The link of all the thoughts I would like to give to you is related to the fact that the deconstruction of new media, the non-linearity of digital arts simply are coherent with a perception/concept of our contemporary reality. So, if we want to make an artistic research, if we want to make some experimentation, we must go further, we must think at them as fixed point, even if not sufficient. We must think at them as generative art concepts, as art as deconstruction, art as remix of the post-modern. A work that is interactive to a presence or that answers to the criteria of post modernity is not enough to achieve an artistic value.

Obviously it’s not enough to state some basic declarations, but we rather go beyond the boundaries. How? The same questions are typical of some expression areas similar to the new media (often overplaced), such as the post-dramatic theatre or the cinema. Here the changed conception of the world and the hybridization with technology altered shapes, contents and fruition. The intentions of those few lines are to enlarge the already shown reflections of the same areas of digital art and expressions.

The book Death 24x a Second by Laura Mulvey faces the theme of the mutated relation between spectator and cinema thanks to the new technologies. Simplifying the whole (even if I suggest searching the sources), Mulvey observes that DVD allows to stop the visual flux of the cinematographic narration and she observes how life in movies is composed by still frames. This has always been the paradox of cinema, but nowadays the spectator can easily watch the single photogram.


The individual frame, the projected film’s best-kept secret, can now be revealed, by anyone, at the simple touch of a button. Easy access to repetition, slow motion and the freeze-frame may well shift the spectator’s pleasure to a fetishistic rather than a voyeuristic investment in the cinematic object.

This observation reveals a tension of the cinema towards death (and that’s why the title): Yet, there is another, narrative aspect to the stillness/movement tension that is not specific to the cinema but has been reworked and reinvented within the constraints of mass entertainment story-telling. Mulvey detects, at the present moment, an attraction to endings, and with the threat of ‘ending’ hanging over the cinema itself, there is an extra awareness of the deathlike properties of narrative closure. Inevitably, such a conjunction shifts the attention of the psychoanalytically influenced critic away from a preoccupation with the erotic, as the propelling force of narrative, towards death.

Let’s enlarge our first reflection to the new media point of view (no matter if CD, web-sites, installations, etc…). There’s no conceptual difference between a DVD and a CD. Both of them are multimedia disposals, even if with different complexity degrees. They have menus and navigation commands. They substantially allows a non-linear access to the contents, images (no matter if moving or static) and sounds (who’d like to deepen the argument could study the complexity of applications such as DVD studio PRO, developing environments that use flux diagrams, events and code for the DVD authoring).


With the DVD we can stop the images flux and stare at the single frame with a fetishist look. We can backward and see every single scene again and again.
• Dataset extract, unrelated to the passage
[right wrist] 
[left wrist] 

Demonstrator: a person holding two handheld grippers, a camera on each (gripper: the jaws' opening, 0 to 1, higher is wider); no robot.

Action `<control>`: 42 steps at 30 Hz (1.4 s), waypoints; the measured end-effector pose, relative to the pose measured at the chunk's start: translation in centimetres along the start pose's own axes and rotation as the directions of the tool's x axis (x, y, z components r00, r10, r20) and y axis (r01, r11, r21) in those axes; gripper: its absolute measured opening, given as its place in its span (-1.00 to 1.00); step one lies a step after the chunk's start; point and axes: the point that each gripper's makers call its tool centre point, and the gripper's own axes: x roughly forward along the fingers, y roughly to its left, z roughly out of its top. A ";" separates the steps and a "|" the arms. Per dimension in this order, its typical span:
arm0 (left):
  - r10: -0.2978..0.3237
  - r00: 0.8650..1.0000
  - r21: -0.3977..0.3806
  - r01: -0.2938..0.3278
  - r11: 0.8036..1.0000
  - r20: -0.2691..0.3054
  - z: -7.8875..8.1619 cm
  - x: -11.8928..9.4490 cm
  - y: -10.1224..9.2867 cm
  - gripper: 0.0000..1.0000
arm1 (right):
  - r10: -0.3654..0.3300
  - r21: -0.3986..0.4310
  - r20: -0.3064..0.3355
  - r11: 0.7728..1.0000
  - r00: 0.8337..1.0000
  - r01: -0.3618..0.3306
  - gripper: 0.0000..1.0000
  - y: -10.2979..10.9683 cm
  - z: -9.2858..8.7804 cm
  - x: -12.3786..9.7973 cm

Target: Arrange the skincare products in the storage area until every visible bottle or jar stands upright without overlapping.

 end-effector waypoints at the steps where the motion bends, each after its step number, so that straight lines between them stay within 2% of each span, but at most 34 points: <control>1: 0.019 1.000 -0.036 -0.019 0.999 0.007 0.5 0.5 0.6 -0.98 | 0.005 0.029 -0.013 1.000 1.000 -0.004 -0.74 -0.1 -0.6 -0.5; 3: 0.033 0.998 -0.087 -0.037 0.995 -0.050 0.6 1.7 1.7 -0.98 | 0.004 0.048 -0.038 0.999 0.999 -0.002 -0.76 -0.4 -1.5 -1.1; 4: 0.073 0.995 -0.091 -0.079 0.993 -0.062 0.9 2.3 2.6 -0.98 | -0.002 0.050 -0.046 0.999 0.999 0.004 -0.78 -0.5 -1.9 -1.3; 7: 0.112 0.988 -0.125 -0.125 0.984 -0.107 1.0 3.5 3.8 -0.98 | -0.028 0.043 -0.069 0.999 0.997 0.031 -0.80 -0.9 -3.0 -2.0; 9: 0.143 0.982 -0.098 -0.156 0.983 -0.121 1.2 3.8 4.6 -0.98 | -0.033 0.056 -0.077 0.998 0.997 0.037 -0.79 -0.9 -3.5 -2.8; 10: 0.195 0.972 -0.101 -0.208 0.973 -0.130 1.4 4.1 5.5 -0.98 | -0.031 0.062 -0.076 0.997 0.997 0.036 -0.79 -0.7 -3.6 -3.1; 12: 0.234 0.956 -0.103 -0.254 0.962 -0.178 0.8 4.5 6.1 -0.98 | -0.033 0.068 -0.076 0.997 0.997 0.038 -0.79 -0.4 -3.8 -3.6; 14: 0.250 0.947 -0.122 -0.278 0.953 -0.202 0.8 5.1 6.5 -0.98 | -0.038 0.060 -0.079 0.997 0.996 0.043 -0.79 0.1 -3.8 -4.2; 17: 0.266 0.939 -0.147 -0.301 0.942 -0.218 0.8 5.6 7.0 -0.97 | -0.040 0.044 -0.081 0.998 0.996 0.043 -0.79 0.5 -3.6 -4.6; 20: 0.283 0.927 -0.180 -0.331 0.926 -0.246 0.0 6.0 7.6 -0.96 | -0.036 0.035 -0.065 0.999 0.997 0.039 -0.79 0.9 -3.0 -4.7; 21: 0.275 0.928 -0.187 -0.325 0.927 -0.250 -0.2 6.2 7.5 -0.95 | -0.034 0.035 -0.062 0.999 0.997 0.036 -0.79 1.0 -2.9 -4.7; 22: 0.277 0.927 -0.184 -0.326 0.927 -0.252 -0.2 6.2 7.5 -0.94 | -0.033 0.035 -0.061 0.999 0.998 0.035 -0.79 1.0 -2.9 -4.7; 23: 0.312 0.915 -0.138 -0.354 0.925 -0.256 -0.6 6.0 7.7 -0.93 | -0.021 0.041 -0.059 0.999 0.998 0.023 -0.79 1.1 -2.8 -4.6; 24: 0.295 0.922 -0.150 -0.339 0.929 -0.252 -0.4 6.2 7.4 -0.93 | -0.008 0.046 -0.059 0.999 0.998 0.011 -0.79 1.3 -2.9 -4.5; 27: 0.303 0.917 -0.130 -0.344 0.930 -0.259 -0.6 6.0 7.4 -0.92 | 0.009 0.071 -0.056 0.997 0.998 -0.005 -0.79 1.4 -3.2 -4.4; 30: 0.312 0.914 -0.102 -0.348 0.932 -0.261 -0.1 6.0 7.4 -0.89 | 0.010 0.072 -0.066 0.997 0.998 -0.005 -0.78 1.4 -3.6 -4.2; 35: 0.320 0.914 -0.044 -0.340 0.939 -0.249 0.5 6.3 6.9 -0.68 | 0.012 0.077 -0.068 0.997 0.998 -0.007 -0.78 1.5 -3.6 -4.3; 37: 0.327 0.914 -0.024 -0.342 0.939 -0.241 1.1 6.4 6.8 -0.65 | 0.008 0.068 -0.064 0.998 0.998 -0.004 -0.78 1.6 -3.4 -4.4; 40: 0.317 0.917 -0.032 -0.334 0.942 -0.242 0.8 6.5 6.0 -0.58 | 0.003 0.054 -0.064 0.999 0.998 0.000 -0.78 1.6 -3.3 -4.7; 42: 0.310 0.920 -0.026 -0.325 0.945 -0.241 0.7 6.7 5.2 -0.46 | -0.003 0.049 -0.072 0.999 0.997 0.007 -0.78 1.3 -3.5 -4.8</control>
The look is therefore erotic and no more dramatic. (At the same time, please don’t forget the paradox inside the digital technology itself: the DVD doesn’t show the original photogram of the original film, but its CAMPIONAMENTO as compressed key frame or its interpolation toward the last key frame…).

The cinematographic narration (the dramatic narration) starts from a static situation, creates a narrative accident that will be solved going back to stasis, often represented by the explicit death of one of the protagonist, or at last going back to a situation coherent to the entropic principal (the TERMICA death). In some way, the erotic level of the image is balanced by the overcome stasis, by the return to the order. If we though take away from time its inevitable evolving value, so its beginning and its end are no more unavoidable points, even if symbolically, we deny the death itself. Movie is seen as a videoclip and can be seen as we like (and often used in a vj-set).

Denying the (dramatic?) temporal/linear evolution is common in many installations, place where the public enter and somehow interact with contents and processes. Cinema itself, inside installations, turn into a space to explore, as in “24 hours psycho” by Douglas Gordon.


The multi-channel multimedia DVD is perfect for the pornographic vision that builds on repetitions and variation of the theme its narrative scheme. Infinite repetition is a magic against the concept of inevitable end (at least for the occidentals, that have a linear concept of the history).

In a shoot’em-up videogame we can stop our match, so we’ll have different developing (players usually save the game before a particularly difficult passage, but this means narration can proceed differently). In this type of game, it is symptomatic the concept that the player dies and resurges a potentially infinite number of times.

So through the contemporary technologies the spectator-player often denies one of the basic authority of the movie director, that is making something happen. The mediatic material is therefore a plastic material, on which we can intervene.